■ Assigned task ■
The lines to return run from the start of the material below through the line holding "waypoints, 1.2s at", both included; please give them back exactly, minus the pictures.

■ Data in this exercise ■
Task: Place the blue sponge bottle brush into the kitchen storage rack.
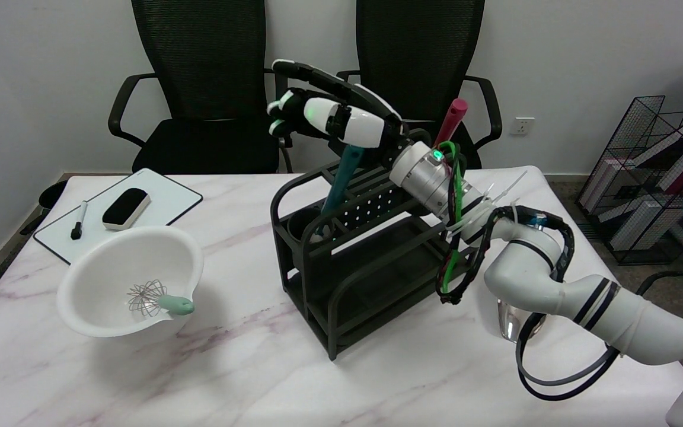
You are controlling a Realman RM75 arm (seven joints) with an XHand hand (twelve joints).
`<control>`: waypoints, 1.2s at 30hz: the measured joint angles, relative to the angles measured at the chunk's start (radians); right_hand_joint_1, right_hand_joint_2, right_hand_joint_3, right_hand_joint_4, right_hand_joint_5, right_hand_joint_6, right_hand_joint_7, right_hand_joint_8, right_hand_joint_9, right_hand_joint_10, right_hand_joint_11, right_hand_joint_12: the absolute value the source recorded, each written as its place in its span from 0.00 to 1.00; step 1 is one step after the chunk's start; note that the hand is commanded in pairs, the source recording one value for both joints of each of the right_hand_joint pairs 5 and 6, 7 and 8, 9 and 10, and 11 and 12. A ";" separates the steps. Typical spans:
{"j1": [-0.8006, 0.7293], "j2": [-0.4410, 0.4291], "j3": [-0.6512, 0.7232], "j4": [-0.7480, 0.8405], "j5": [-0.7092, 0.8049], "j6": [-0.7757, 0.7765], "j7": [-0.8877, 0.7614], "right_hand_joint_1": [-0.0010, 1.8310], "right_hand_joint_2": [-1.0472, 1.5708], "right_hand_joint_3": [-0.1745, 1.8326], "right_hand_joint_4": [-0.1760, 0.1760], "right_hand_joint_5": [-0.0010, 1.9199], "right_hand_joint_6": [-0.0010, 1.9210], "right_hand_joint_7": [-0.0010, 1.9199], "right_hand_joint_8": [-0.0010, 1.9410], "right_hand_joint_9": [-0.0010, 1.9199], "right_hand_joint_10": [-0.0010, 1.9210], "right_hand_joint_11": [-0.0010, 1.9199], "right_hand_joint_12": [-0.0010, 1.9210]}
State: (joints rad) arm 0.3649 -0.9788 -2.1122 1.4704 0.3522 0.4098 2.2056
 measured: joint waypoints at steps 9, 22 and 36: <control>-0.020 -0.002 0.031 -0.004 -0.003 0.057 -0.004 0.66 0.67 0.66 0.50 0.27 0.27 0.50 0.50 0.40 0.40 0.44 0.44; -0.156 -0.009 0.217 0.044 -0.038 0.163 -0.023 0.51 0.87 0.42 0.50 0.66 0.66 0.87 0.86 0.87 0.87 0.75 0.75; -0.391 -0.054 0.402 0.097 -0.058 0.371 -0.128 0.47 0.93 0.45 0.50 0.80 0.80 0.95 0.94 0.93 0.93 0.85 0.85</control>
State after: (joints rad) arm -0.0257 -1.0325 -1.7099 1.5677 0.2943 0.7805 2.0779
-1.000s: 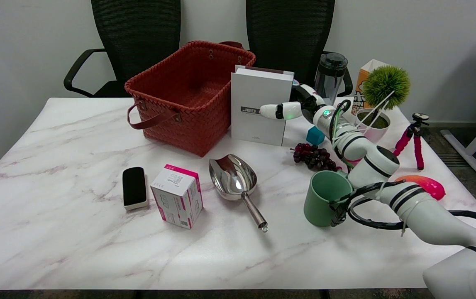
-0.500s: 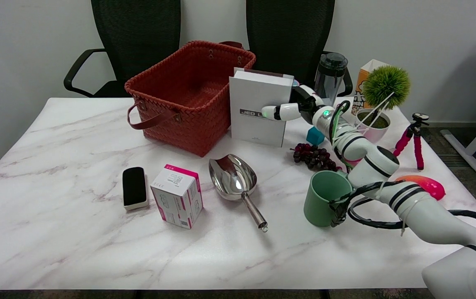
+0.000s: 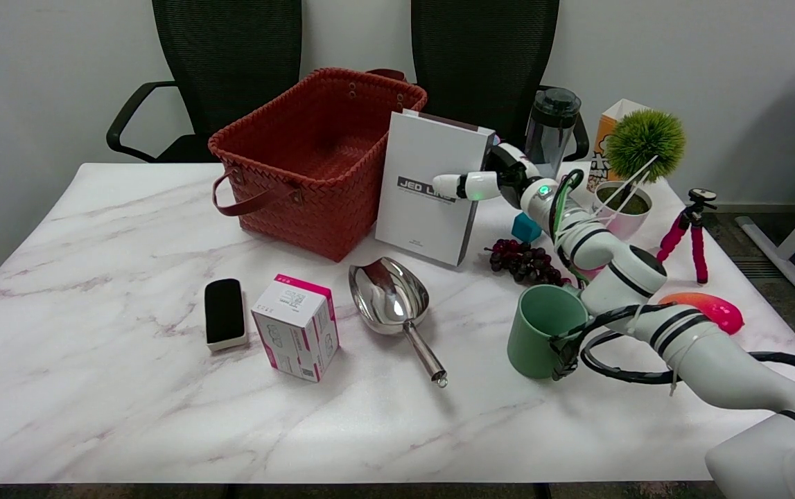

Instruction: Pick up the white book.

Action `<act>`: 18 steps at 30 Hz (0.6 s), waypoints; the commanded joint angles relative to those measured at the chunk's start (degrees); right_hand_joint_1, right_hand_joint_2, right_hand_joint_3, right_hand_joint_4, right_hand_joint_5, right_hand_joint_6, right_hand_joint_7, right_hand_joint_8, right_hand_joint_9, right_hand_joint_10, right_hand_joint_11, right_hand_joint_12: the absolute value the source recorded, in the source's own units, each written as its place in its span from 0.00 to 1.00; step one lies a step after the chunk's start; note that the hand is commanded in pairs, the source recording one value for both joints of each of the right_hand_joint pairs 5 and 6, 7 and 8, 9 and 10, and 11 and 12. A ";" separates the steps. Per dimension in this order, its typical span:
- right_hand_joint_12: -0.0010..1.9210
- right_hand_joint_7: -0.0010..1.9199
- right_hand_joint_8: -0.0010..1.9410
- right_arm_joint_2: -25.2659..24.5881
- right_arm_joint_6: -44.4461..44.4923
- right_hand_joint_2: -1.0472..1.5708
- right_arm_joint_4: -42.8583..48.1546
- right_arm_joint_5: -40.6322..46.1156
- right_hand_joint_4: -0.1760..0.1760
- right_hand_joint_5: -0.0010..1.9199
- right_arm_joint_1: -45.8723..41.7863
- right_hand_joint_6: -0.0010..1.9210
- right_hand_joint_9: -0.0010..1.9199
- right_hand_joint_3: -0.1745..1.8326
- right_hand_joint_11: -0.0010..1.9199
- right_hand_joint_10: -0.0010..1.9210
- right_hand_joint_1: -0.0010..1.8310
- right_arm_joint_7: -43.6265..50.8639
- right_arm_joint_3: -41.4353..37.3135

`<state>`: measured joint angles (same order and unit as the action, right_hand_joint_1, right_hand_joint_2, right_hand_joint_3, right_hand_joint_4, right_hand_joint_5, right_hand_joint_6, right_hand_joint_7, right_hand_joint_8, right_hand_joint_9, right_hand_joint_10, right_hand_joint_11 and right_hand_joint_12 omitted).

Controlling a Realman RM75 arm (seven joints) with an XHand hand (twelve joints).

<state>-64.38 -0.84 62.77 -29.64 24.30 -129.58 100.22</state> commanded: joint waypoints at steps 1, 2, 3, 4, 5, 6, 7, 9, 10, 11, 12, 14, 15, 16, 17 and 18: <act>0.48 0.69 0.68 0.08 0.30 0.71 2.56 0.22 0.50 0.49 -1.33 0.49 0.65 0.36 0.48 0.65 0.70 -0.14 -1.12; 0.49 0.69 0.68 0.08 0.30 0.71 2.92 0.22 0.50 0.50 -1.49 0.50 0.65 0.36 0.49 0.65 0.70 -0.14 -1.28; 0.49 0.69 0.68 0.08 0.30 0.72 3.32 0.22 0.50 0.50 -1.72 0.50 0.65 0.36 0.49 0.65 0.70 -0.14 -1.51; 0.49 0.69 0.68 0.08 0.30 0.72 3.67 0.22 0.50 0.50 -1.75 0.50 0.65 0.36 0.49 0.65 0.70 -0.14 -1.69; 0.49 0.69 0.69 0.08 0.30 0.72 4.13 0.22 0.50 0.50 -2.05 0.50 0.65 0.36 0.49 0.65 0.70 -0.14 -1.99; 0.49 0.69 0.69 0.15 0.37 0.73 4.76 0.22 0.50 0.50 -2.29 0.50 0.65 0.36 0.49 0.65 0.70 -0.14 -2.31; 0.49 0.69 0.69 0.15 0.38 0.73 5.09 0.22 0.50 0.50 -2.45 0.50 0.65 0.36 0.49 0.65 0.70 -0.14 -2.47; 0.50 0.70 0.69 0.22 0.38 0.74 6.54 0.00 0.50 0.51 -2.92 0.51 0.66 0.35 0.50 0.66 0.70 -0.14 -3.17; 0.50 0.70 0.70 0.23 0.38 0.75 6.93 -0.09 0.50 0.51 -3.09 0.51 0.66 0.35 0.50 0.66 0.72 -0.14 -3.43; 0.51 0.71 0.70 0.23 0.38 0.75 7.46 -0.24 0.50 0.52 -3.39 0.52 0.67 0.35 0.51 0.67 0.72 -0.14 -3.80; 0.52 0.72 0.71 0.31 0.38 0.76 8.17 -0.26 0.50 0.52 -3.79 0.52 0.68 0.35 0.52 0.68 0.72 0.01 -4.36; 0.54 0.73 0.72 0.31 0.38 0.76 9.28 -0.33 0.50 0.54 -4.27 0.54 0.69 0.36 0.54 0.69 0.71 0.17 -5.29; 0.54 0.73 0.72 0.39 0.38 0.77 9.81 -0.41 0.50 0.54 -4.46 0.54 0.70 0.36 0.54 0.70 0.71 0.18 -5.67; 0.54 0.74 0.73 0.39 0.38 0.77 10.55 -0.42 0.50 0.55 -4.75 0.55 0.70 0.36 0.54 0.70 0.71 0.33 -6.26; 0.55 0.74 0.73 0.46 0.38 0.78 11.35 -0.49 0.50 0.55 -5.21 0.55 0.71 0.36 0.55 0.71 0.71 0.34 -6.90; 0.56 0.75 0.74 0.47 0.38 0.78 11.81 -0.50 0.50 0.56 -5.41 0.56 0.72 0.36 0.56 0.72 0.70 0.34 -7.19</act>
<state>-64.26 -0.55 67.43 -29.57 22.18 -129.64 97.88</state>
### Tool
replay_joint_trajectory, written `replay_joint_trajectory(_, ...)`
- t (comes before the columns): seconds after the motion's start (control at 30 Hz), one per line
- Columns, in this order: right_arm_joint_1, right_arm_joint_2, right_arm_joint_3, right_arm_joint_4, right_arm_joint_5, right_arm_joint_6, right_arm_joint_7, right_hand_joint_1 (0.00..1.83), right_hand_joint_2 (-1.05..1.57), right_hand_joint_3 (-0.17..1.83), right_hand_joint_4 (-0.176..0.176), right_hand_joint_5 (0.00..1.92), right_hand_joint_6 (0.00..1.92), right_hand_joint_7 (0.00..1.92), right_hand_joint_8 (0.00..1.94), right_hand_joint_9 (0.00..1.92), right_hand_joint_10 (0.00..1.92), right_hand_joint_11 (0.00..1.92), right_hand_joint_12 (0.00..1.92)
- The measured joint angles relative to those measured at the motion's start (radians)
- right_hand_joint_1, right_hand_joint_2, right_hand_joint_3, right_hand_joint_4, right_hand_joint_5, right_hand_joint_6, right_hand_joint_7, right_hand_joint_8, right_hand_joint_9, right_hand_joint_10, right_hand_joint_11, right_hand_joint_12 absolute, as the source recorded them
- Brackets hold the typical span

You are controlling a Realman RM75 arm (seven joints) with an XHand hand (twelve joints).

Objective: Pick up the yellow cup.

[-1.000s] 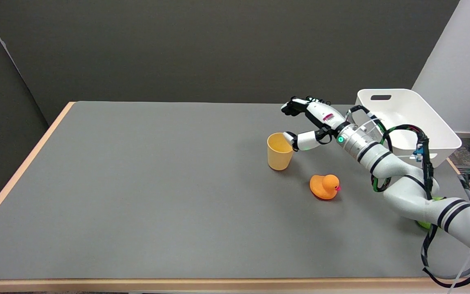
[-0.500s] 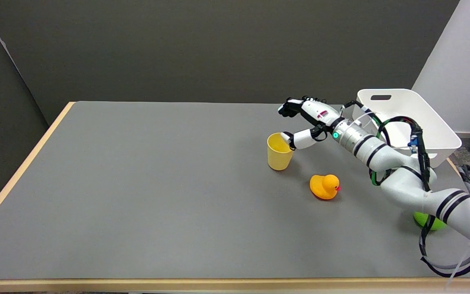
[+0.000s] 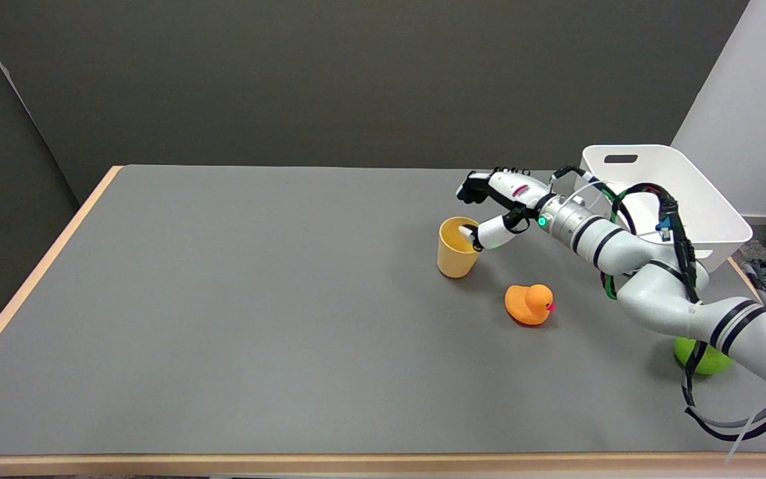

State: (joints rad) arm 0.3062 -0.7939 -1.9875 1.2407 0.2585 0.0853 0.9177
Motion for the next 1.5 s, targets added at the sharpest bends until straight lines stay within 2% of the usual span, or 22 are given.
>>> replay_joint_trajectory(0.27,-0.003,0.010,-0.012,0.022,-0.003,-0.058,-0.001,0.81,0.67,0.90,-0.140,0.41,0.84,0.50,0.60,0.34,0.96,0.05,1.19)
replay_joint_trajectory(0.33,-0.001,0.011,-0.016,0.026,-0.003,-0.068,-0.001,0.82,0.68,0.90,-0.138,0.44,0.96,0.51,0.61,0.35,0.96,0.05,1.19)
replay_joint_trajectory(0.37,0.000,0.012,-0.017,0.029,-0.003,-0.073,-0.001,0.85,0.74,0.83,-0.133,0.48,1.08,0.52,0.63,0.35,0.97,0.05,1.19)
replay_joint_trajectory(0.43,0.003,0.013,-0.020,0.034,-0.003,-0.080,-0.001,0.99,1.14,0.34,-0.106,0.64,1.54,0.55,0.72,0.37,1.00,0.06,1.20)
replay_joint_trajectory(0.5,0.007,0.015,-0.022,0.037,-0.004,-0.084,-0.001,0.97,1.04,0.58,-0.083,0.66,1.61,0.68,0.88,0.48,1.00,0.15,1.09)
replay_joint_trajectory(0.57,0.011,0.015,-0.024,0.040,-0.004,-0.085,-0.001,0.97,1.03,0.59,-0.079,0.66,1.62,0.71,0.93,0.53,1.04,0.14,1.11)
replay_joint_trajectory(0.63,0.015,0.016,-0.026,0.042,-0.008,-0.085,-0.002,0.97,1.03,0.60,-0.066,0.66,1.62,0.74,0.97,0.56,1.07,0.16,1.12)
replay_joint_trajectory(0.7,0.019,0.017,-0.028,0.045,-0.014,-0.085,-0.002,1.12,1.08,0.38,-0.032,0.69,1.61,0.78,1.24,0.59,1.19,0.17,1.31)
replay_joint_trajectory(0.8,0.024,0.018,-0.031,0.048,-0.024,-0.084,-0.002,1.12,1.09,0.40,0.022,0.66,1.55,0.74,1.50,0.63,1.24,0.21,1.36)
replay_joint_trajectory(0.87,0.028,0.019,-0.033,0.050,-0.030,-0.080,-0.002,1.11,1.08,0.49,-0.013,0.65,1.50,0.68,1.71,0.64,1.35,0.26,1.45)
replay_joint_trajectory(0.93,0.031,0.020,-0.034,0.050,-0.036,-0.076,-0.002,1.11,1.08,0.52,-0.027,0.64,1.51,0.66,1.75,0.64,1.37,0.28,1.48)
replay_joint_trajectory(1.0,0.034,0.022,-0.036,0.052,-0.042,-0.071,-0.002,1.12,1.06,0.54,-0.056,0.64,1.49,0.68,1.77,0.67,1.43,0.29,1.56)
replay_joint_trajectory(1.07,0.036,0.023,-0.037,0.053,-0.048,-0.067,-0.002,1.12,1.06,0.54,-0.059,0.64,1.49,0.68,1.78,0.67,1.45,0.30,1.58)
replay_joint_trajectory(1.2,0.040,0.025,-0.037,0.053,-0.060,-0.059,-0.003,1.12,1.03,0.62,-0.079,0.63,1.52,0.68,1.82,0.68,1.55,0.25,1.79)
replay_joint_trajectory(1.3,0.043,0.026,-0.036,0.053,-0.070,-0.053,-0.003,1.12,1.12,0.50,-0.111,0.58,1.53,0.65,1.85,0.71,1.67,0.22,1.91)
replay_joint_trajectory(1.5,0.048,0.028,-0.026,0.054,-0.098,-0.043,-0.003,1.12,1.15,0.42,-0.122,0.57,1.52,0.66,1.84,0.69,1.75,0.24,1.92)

■ Answer for the task ■
Task: Place the blue sponge bottle brush into the kitchen storage rack.
You are controlling a Realman RM75 arm (seven joints) with an XHand hand (twelve joints).
`<control>`: waypoints, 1.2s at 30hz: the measured joint angles, relative to the angles measured at the chunk's start (radians); right_hand_joint_1, right_hand_joint_2, right_hand_joint_3, right_hand_joint_4, right_hand_joint_5, right_hand_joint_6, right_hand_joint_7, right_hand_joint_8, right_hand_joint_9, right_hand_joint_10, right_hand_joint_11, right_hand_joint_12: the absolute value the source recorded, each written as its place in its span from 0.00 to 1.00; step 1 is one step after the chunk's start; note that the hand is commanded in pairs, the source recording one value for both joints of each of the right_hand_joint pairs 5 and 6, 7 and 8, 9 and 10, and 11 and 12. A ";" separates the steps. Typical spans:

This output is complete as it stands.